I lifted Merod’s head and began the duty that had been set forth before me. With each bite of his flesh, I tasted the history of our kind and acquired the divine fire of immortality that had been denied us since the priest had been betrayed by his own daughter and her lover, the one called Artephius.

When it was done, and there was nothing but the bones of the priest, I began to feel his past, and his childhood, as well as a moment when he worked, a slave in the fields, and a great wind came up while a crescent moon lay along the horizon of the flat, fertile valley. And as the grasses moved in the wind’s fingers, I heard Medhya’s voice, and the words of the Blood that would transform Merod and begin our race, our tribe.
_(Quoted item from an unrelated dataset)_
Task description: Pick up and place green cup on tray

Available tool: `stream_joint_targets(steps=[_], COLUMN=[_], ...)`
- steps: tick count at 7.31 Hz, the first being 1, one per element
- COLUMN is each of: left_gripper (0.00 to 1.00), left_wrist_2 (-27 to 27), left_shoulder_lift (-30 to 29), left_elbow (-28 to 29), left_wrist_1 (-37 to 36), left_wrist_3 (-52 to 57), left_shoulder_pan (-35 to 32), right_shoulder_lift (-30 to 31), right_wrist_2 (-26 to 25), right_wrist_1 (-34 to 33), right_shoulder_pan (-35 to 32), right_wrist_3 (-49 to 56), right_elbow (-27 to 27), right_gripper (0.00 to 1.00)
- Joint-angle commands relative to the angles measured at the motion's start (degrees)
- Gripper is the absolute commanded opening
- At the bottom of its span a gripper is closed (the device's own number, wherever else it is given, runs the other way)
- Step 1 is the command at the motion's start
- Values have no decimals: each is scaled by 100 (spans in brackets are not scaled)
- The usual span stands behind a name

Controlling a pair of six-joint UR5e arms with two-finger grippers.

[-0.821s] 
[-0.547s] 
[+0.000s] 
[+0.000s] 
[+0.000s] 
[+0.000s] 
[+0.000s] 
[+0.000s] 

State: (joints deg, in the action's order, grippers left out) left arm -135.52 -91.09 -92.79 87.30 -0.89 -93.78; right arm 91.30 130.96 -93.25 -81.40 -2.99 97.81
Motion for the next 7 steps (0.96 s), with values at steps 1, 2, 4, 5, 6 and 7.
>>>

She whispered to me from the shadows, “Priest, you are mine.”

As I stood there, drenched in blood, Kiya bowed down before me, as did Ewen.

When I asked them to rise, Kiya told me, “The falcon has devoured the serpent and has brought us the ancient sorcery. You are the king of our tribe. We feel it in the stream, even now, the change. You must anoint me. You are the source of our strength.”

Instinctively, I went to her and held the Nahhashim against her loins, and against her breasts, and against her scalp, and, finally, to her lips, and she tasted of it. And likewise I went to Ewen, and touched him in the places of power with the Nahhashim. As I did so, I felt the Serpent within the staff wriggle in my hand, and a fire grow from it.

They, too, felt my stream come into them. Within their bodies I invaded their souls, and burned at the weakness there, bringing them the light of my internal fire, a fire stoked by the flesh and blood of Merod Al-Kamr and of the source of All, the Serpent.

They, too, felt the surge of power, of the Old Talents of the Fallen Ones of Medhya. What was once merely legendary, was the history of our race.

The Nahhashim staff seemed to glow in my hand with a blue-and-red fire as if the powers of old, rekindled, had themselves drawn strength from our tribe.

And when they had been restored with the abilities of transmogrification, of transforming into creatures of the night, of sprouting wings along their shoulders to fly like dragons above the trees, above cities, and to move so swiftly as to appear to vanish, they and I praised the Serpent above even Medhya. For Medhya, our mother, had cursed us, but the Serpent had bestowed blessings upon our kind so that we might prevail among the world that was ruled by darkness. We praised Lemesharra Medh-Kamr, and Datbathani Medh-Nahhash, and the Priest of Blood, Merod Al-Kamr, who had not been extinguished, but coursed within my blood, the All becoming One in me.